Sucede porém, que como foi possível ler ontem na secção de Economia do Expresso, o Banco de Portugal apresentou um prejuízo de 1054 milhões de euros, pelo que faz assim todo o sentido questionar, fará algum sentido que uma instituição Portuguesa, com um défice superior a mil milhões de euros, possa pagar salários médios mensais de 6000 euros (além de outras regalias), que fazem com que a conta anual com vencimentos seja de quase 200 milhões de euros ?
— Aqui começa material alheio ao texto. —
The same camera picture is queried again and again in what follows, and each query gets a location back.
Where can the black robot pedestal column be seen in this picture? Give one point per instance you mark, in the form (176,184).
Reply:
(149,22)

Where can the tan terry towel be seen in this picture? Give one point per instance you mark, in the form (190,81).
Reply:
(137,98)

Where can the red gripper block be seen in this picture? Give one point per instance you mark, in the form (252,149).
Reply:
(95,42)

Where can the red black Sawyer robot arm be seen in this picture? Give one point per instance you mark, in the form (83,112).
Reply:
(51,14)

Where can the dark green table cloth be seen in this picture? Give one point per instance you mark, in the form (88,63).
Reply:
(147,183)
Tenha-se presente que um salário mensal de 6000 euros é superior aquilo que recebe um catedrático que esteja no último escalão, escalão esse onde a maioria dos catedráticos não consegue sequer chegar, uma situação indigna que não pode deixar de constituir-se com um permanente enxovalho público daqueles e por arrasto de toda a Academia, que não é alheio ao facto dos professores universitários (e investigadores) terem nos últimos anos assistido à evaporação de 25% do seu nível remuneratório https://19-pacheco-torgal-19.blogspot.com/2023/04/a-peticao-pela-valorizacao-dos-salarios.html
PS - Depois que o Tribunal da Relação se pronunciou sobre o processo Influencer, defendendo que a prova produzida não contém indícios do crime de tráfico de influências, houve muitos inomináveis hipócritas que se apressaram a tentar crucificar o Ministério Público, desde logo e como não podia deixar de ser o inqualificável José Sócrates. Esses devem achar perfeitamente inocente o facto de Vítor Escária (que já tinha no currículo 83 citações num processo de corrupção e fraude, quando foi convidado por António Costa para ser seu Chefe de Gabinete) ter uma estante cheia de envelopes com dezenas de milhares de euros.
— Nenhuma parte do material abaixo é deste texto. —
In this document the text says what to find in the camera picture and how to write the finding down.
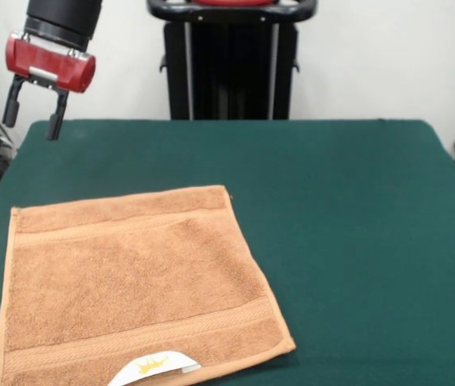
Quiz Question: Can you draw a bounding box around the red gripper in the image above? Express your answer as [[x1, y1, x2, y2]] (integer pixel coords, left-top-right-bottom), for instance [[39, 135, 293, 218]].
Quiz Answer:
[[1, 28, 97, 142]]

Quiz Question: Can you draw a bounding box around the tan terry towel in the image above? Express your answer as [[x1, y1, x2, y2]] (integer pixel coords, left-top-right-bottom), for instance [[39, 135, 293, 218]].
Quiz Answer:
[[0, 184, 297, 386]]

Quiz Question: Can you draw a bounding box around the dark green table cloth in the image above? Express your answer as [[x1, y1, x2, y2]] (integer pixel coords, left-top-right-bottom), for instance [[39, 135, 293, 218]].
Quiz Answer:
[[0, 117, 455, 386]]

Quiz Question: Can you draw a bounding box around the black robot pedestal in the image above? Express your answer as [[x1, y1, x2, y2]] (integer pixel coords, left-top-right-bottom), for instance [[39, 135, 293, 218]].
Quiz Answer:
[[146, 0, 318, 121]]

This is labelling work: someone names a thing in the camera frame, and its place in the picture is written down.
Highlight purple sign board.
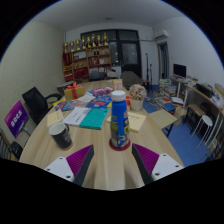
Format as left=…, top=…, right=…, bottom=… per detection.
left=4, top=99, right=30, bottom=139

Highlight white round stool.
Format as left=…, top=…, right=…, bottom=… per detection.
left=190, top=114, right=213, bottom=148

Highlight long side desk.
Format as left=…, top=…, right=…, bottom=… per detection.
left=170, top=75, right=224, bottom=148

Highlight stack of books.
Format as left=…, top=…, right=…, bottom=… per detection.
left=158, top=78, right=178, bottom=98

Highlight small light wood table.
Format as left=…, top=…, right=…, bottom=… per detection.
left=148, top=109, right=178, bottom=138

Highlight black bag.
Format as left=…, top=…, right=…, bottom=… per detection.
left=8, top=141, right=24, bottom=161

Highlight brown wooden stool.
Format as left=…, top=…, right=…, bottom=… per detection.
left=184, top=103, right=205, bottom=127

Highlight black framed glass door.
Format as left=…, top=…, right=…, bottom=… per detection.
left=80, top=29, right=143, bottom=78

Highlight small beige card stand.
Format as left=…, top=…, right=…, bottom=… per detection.
left=112, top=78, right=124, bottom=92

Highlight blue drink bottle white cap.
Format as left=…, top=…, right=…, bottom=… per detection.
left=109, top=90, right=131, bottom=150

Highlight black office chair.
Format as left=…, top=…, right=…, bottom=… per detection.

Neste contexto torna-se assim importante recordar que nos últimos 50 anos a justiça condenou um único politico por tráfico de influências. https://pacheco-torgal.blogspot.com/2019/10/lucrar-atraves-do-trafico-de-influencias.html Há assim duas hipóteses para tentar explicar esse exíguo e bizarro acontecimento. Ou os políticos Portugueses são os mais honestos e íntegros de toda a Europa e quiçá do mundo (acredita nisso quem é débil mental) ou nos últimos 50 anos o PS e o PSD legislaram de forma que a fosse praticamente impossível criminalizar um político pelo crime de tráfico de influências.
Recordo também que há poucos meses um corajoso Procurador Geral Adjunto Jubilado, que por diversas vezes mencionei nos meus blogues, escreveu que a punição das acções criminosas levadas a cabo pelas elites deste país, nunca se alcançará, enquanto não houver no nosso país instrumentos legais, que sejam capazes de tornar a justiça eficaz e dissuasória. https://19-pacheco-torgal-19.blogspot.com/2023/12/procurador-geral-adjunto-jubilado-acusa.html
Para terminar, recordo ainda que há poucos meses num post de título "O que é que falta a Portugal para conseguir ser como a rica Suécia ?" escrevi que tinha entrado em vigor naquele rico país Nórdico, uma estratégia nacional para combater o crime organizado, que inclui a redução de penas dos criminosos que colaborarem com a justiça, a famosa delação premiada. Também aqui Portugal necessita de copiar a Suécia, pois já há muito que se sabe que a delação premiada é uma das formas de combate mais eficaz contra o crime organizado, não sou eu que o digo, é isso que aparece escrito numa tese de Direito Penal que foi orientada pelo conhecido Catedrático Germano Marques da Silva.